Because onomatopoeia are words that imitate sounds, the spellings of these words are subject to great variation. I am interested in the usage frequency of these variations. For example, "whee", a sound associated with joy, can be spelled with an arbitrarily large number of e's. The easiest way to estimate the usage frequencies of these variants is by searching the web. For example, one can do a Google search on "whee", "wheee", and "wheeee" and record the number of hits. When the number of hits is plotted against the number of e's, the data follows a power law. Power law behavior can be observed in other onomatopoeia, such as "ahh..." and "hahaha..." When the same plots are made using data from AlltheWeb.com search results, the curves are different. AlltheWeb reports a significantly larger number of hits than Google when the number of hits is over 10,000, but when there are fewer than 10,000 hits, the two search engines report similar numbers. See Figure 1. Figure 2 directly compares the number of hits returned by Google and AlltheWeb for these searches. Each point represents the number of hits returned by the two search engines for a single word. The points fall along the diagonal when the number of returned hits is less than 10,000, but they are above the line when the number is greater. This indicates that the two search engines return similar numbers of hits for infrequent words but AlltheWeb returns more for frequent words.

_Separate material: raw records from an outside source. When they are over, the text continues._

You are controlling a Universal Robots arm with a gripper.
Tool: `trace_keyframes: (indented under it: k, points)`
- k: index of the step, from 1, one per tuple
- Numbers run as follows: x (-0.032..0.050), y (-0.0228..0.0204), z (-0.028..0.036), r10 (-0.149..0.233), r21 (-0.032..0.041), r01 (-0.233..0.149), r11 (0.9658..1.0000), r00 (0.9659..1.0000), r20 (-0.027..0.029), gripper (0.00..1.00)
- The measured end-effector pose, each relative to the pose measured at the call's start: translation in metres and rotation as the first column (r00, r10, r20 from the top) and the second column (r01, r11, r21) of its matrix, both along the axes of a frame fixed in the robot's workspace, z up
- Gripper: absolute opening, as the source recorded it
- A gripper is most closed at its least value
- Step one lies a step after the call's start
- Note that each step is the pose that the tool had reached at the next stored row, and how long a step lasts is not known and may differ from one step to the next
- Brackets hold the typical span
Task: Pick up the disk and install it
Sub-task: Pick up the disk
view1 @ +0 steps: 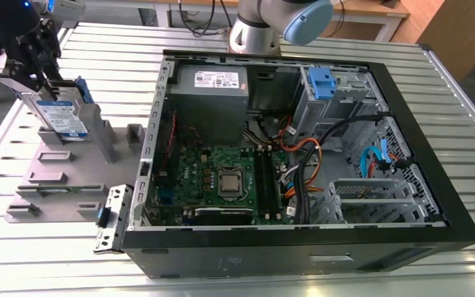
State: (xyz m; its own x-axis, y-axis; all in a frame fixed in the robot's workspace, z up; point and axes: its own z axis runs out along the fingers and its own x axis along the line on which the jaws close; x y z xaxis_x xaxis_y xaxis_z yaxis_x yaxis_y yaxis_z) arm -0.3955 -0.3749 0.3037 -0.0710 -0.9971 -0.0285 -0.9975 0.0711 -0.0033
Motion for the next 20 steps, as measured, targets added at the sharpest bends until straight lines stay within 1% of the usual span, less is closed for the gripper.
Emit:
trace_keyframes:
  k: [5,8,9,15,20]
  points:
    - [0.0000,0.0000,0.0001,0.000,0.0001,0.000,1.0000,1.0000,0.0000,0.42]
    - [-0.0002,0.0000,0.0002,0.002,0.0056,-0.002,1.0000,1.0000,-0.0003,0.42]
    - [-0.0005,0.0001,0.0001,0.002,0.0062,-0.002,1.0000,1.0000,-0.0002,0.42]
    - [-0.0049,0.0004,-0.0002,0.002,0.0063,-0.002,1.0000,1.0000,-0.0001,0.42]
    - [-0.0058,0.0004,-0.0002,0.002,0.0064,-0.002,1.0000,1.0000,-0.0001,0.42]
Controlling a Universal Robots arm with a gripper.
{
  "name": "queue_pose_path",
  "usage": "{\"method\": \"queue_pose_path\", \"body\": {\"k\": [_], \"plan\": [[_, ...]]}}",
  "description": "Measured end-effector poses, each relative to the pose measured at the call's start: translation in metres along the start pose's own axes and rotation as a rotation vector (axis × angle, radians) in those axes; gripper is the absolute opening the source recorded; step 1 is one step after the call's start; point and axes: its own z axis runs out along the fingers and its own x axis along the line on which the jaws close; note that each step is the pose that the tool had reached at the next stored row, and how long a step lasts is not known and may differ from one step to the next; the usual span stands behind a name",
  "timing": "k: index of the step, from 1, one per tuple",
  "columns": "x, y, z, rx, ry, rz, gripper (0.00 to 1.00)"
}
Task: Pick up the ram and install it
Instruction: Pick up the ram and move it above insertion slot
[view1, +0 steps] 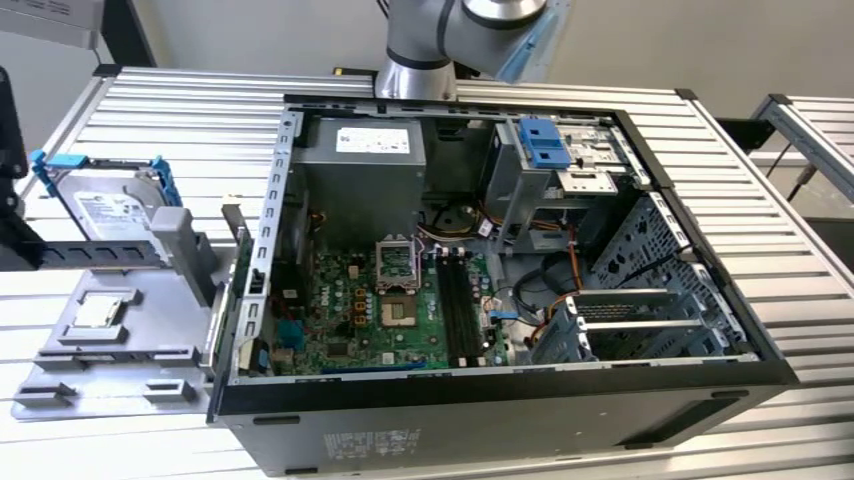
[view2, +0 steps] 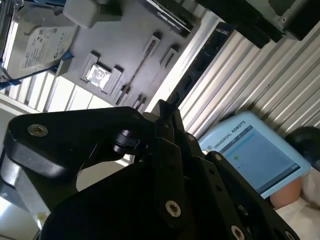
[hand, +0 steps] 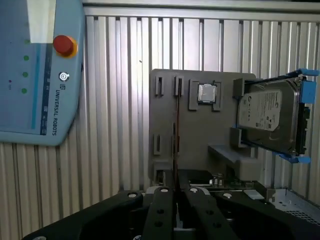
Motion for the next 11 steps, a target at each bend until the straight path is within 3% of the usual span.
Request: {"method": "queue_pose_path", "body": {"k": [1, 11], "plan": [[-0.001, -0.0101, -0.0001, -0.0001, 0.0001, 0.0, 0.0], [-0.0105, -0.0548, 0.0002, 0.0, 0.0001, 0.0, 0.0]]}}
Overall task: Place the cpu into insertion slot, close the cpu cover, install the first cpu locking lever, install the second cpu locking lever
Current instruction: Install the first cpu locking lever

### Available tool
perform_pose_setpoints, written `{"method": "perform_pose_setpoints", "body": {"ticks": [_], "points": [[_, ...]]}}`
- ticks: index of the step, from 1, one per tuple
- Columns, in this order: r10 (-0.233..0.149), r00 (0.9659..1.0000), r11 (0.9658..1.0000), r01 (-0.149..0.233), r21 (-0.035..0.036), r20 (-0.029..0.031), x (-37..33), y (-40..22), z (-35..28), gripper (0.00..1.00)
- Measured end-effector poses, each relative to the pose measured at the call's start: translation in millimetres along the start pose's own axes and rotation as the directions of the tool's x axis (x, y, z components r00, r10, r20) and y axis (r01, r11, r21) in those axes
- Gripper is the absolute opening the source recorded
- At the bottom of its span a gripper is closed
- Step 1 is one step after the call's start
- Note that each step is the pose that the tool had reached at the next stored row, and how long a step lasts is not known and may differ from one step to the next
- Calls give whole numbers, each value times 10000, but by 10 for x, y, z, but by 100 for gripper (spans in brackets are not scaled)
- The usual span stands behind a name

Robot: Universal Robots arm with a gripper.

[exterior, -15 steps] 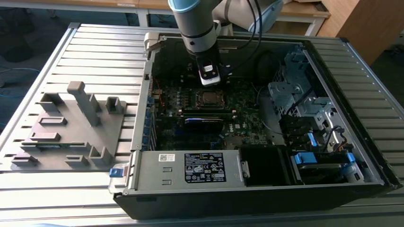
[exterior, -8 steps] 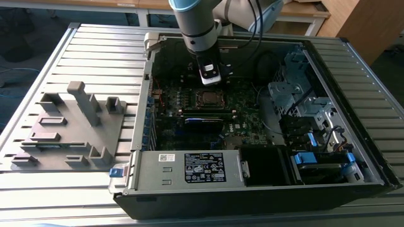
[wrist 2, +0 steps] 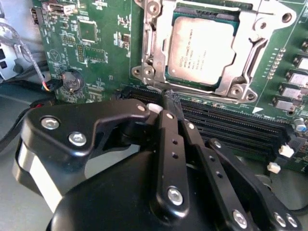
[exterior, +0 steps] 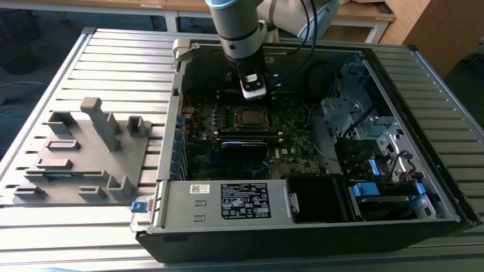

Figure 1. The dropoff in frequency of onomatopoeia as their length increases. The Google data falls along straight lines while the AlltheWeb data has abrupt jumps at around 10,000 hits. | Figure 2. Each point represents the number of hits returned by the two search engines for a single word. The points that lie above the diagonal represent the words for which AlltheWeb returns more hits than Google. |
Why would AlltheWeb report more hits than Google for high-frequency words? Google reports that it searches a slightly larger number of pages than AlltheWeb, so one would expect Google to return similar, of not greater, numbers of hits. Unfortunately, it is difficult to verify if a search engine really finds 10,000 or more hits for a given term. Google will only show links for the top 1,000 results while AlltheWeb will show 4,000 links. Is this a general result that applies to all searches, or is this a quirky result applying only to onomatopoea and nonsense words? If it is a general result, then for most searches that return 10,000 or more hits one would expect AlltheWeb to report more than Google, and for searches that return fewer one would expect both search engines to be about the same. I searched for a few words to see if this happens, and I summarize results in the table below. I got tired of doing this pretty fast (the onomatopoeia are easier to use), but the results seem to agree with the onomatopoeia results. I don't understand how there can be over 100,000 web sites that have the word "hermeneutics" in them.
word | Google hits | AlltheWeb hits | ||
---|---|---|---|---|
dictionary | 12,600,000 | < | 18,501,861 | |
u2 | 2,400,000 | > | 2,152,403 | |
facsimile | 1,620,000 | < | 3,193,565 | |
"George Bush" | 987,000 | < | 1,642,007 | |
flake | 381,000 | < | 769,901 | |
myrrh | 189,000 | < | 364,940 | |
hermeneutics | 129,000 | < | 199,115 | |
frob | 40,400 | > | 24,676 | |
zipf | 35,000 | ~ | 35,085 | |
flummox | 7,370 | < | 17,946 | |
"Stephanie Forrest" | 3,100 | > | 1,944 | |
ho chih minh | 2,000 | > | 1,315 | |
bioflavenoids | 643 | < | 1,036 | |
"epitaph for a peach" | 627 | > | 299 | |
psdoom | 522 | > | 230 | |
"Dennis Chao" | 270 | > | 151 |
Is AlltheWeb overreporting the number of hits when the number of hits is too large to verify? If they are, does it matter? I assume that there is no deliberate deception, but the algorithm AlltheWeb uses to estimate the number of hits when that number is over 10,000 is probably a little optimistic and does not match the number of Google hits nor does it line up with AlltheWeb's results for more infrequent search terms.